Open MPI logo

Open MPI User's Mailing List Archives

  |   Home   |   Support   |   FAQ   |   all Open MPI User's mailing list

Subject: Re: [OMPI users] OMPI 1.4.x ignores hostfile and launches all the processes on just one node in Grid Engine
From: Serge (skhan_at_[hidden])
Date: 2010-04-07 10:22:43

>> However, there are cases when being able to specify the hostfile is
>> important (hybrid jobs, users with MPICH jobs, etc.).

>[I don't understand what MPICH has to do with it.]

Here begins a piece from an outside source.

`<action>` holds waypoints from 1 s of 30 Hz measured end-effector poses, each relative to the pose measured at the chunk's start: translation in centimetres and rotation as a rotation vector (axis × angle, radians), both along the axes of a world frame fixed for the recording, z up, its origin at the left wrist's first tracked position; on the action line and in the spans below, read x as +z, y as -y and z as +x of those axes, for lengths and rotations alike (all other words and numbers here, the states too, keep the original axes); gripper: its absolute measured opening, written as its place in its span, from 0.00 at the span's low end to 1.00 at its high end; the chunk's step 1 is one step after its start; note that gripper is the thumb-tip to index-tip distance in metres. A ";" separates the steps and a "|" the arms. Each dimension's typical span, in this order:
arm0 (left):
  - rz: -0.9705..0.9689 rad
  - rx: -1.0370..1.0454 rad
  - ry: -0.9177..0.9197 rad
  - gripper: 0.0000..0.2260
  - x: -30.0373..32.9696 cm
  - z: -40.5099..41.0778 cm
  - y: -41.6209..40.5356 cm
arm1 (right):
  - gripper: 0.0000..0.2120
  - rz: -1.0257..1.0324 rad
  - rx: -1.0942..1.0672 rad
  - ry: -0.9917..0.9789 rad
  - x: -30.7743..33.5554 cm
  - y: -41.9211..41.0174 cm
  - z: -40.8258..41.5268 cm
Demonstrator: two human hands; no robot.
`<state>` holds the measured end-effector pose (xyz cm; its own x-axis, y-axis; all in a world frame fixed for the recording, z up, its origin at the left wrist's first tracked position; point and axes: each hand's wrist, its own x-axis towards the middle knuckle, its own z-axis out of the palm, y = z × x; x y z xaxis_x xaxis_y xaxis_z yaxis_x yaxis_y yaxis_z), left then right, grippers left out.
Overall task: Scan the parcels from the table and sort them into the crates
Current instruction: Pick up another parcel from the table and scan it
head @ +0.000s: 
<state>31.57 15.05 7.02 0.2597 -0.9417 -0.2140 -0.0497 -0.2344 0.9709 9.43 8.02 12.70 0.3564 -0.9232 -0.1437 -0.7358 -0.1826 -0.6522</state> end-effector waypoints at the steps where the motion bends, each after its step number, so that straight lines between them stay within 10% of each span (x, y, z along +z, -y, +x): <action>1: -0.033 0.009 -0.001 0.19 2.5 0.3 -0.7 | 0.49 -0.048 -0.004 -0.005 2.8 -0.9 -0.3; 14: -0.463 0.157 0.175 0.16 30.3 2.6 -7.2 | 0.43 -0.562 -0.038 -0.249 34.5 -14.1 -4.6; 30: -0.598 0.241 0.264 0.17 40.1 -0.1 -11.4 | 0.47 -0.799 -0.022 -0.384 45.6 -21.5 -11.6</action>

This was just an example of how the different behavior of OMPI 1.4 may
cause problems. The MPICH library is not the subject of discussion.
MPICH requires the use of hostfile, which is generated by SGE, and
having it in the submission for an Open MPI 1.2.x job has an expected
effect. This is different for Open MPI 1.4.x, which appears not
interpreting the host file properly.

>> For example,
>> with Grid Engine I can request four 4-core nodes, that is total of 16
>> slots. But I also want to specify how to distribute processes on the
>> nodes, so I create the file 'hosts'
>> node01 slots=1
>> node02 slots=1
>> node03 slots=1
>> node04 slots=1
>> and modify the line in the submission script to:
>> mpirun -hostfile hosts ./program

> Regardless of any open-mpi bug, I'd have thought it was easier just to
> use -npernode in that case. What's the problem with that? It seems to
> me best generally to control the distribution of processes with mpirun
> on the SGE-allocated nodes than to concoct host files as we used to do
> here, e.g. to get -byslot v. -bynode behaviour (or vice versa).

This is exactly what I am doing -- controlling distribution of processes
with mpirun on the SGE-allocated nodes, by supplying the hostfile. Grid
Engine allocates nodes and generates a hostfile, which I then can modify
however I want to, before running the mpirun command. Moreover, it gives
more control, by allowing to create specific SGE parallel environments,
where the process distribution is predetermined -- one less worry for
users playing with mpirun options.

The example in my initial email was deliberately simplified to
demonstrate the problem.

= Serge